• _Assignment_
Beginning at the line that contains "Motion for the", reproduce every line to the end of the material without changing any of them.
::::
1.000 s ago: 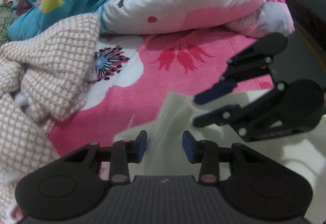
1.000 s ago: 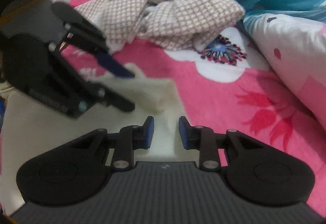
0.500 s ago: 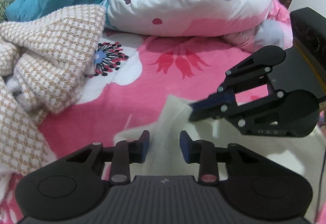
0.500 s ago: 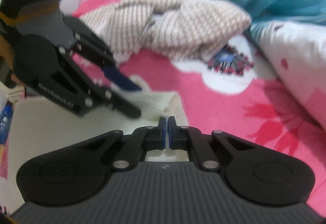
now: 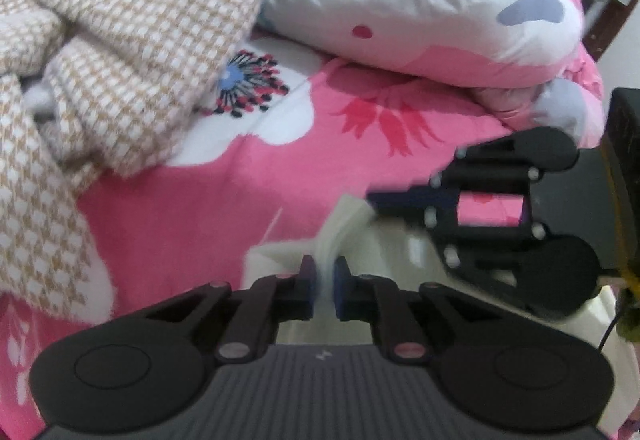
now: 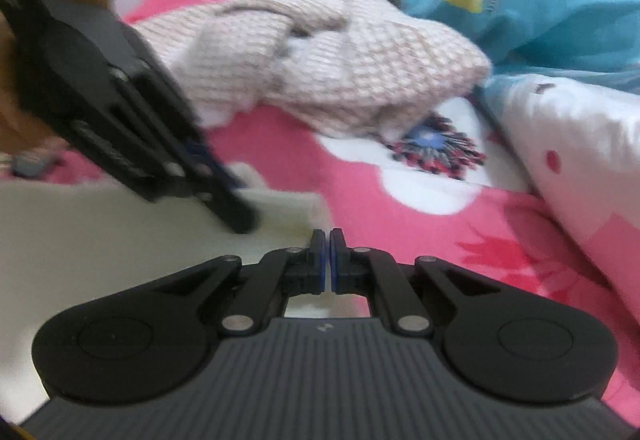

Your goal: Fold clothes

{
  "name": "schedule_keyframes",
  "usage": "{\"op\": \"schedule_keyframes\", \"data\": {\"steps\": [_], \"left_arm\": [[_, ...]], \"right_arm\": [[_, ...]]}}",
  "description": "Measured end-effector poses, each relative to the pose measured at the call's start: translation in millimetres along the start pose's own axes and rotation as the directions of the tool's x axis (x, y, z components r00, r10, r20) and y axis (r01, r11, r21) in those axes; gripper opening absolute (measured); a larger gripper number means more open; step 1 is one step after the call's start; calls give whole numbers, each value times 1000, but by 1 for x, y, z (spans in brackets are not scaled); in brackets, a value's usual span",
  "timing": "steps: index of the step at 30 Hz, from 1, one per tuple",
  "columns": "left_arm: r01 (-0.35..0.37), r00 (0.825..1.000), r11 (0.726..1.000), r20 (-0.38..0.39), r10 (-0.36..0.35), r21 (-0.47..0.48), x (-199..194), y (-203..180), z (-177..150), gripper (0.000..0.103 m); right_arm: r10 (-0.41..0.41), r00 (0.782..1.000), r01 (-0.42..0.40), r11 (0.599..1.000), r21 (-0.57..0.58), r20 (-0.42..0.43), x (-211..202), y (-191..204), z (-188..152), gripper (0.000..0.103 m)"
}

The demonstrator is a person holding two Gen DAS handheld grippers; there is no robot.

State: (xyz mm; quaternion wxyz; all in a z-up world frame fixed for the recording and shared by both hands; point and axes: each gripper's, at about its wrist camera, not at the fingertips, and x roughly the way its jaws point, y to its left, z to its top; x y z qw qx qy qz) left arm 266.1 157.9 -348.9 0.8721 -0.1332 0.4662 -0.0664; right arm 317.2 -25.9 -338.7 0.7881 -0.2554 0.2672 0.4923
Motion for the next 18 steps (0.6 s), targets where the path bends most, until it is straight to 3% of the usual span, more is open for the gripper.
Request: {"op": "schedule_keyframes", "data": {"steps": [2,4,6,8,10,13,14,16,17,18], "left_arm": [[-3,1000,1000,-3,3,-15,0,1,0,9],[-5,1000,1000,-4,5,-29,0,2,0,10],[-4,1000,999,-9,3,-47,1,4,1,10],[-2,1000,998,-15,1,-66,1,5,1,10],[-3,1000,997,-19,1,-76,2,6,1,10],[-13,1000,998,-25,12,-65,3,5,1,10],[-18,999,998,-28,16,-60,3,4,0,10],[-25,999,998,-33,23,-56,4,3,-1,10],[-27,999,998,-36,25,-54,5,3,-1,10],[-26,999,998,-38,24,-53,5,3,-1,10]], "right_arm": [[-68,997,62,982,177,28,-10,-28,-2,2],[-139,989,116,929,351,43,-30,-59,-9,3],[-176,983,138,882,450,44,-63,-78,-22,3],[-120,992,86,871,484,39,-93,-82,-34,4],[9,1000,-11,889,458,6,-111,-69,-47,4],[172,982,-124,902,414,-80,-109,-40,-68,4],[175,978,-113,905,411,-116,-100,-36,-77,3],[108,977,-22,909,416,-184,-79,-38,-97,0],[60,982,30,888,458,-181,-74,-49,-107,0],[4,987,83,843,531,-160,-76,-62,-116,0]]}}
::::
• _Output of the task_
Motion for the next 18 steps (0.6 s), targets where the path bends most, until it is straight to 3% of the usual span, more is open for the gripper.
Request: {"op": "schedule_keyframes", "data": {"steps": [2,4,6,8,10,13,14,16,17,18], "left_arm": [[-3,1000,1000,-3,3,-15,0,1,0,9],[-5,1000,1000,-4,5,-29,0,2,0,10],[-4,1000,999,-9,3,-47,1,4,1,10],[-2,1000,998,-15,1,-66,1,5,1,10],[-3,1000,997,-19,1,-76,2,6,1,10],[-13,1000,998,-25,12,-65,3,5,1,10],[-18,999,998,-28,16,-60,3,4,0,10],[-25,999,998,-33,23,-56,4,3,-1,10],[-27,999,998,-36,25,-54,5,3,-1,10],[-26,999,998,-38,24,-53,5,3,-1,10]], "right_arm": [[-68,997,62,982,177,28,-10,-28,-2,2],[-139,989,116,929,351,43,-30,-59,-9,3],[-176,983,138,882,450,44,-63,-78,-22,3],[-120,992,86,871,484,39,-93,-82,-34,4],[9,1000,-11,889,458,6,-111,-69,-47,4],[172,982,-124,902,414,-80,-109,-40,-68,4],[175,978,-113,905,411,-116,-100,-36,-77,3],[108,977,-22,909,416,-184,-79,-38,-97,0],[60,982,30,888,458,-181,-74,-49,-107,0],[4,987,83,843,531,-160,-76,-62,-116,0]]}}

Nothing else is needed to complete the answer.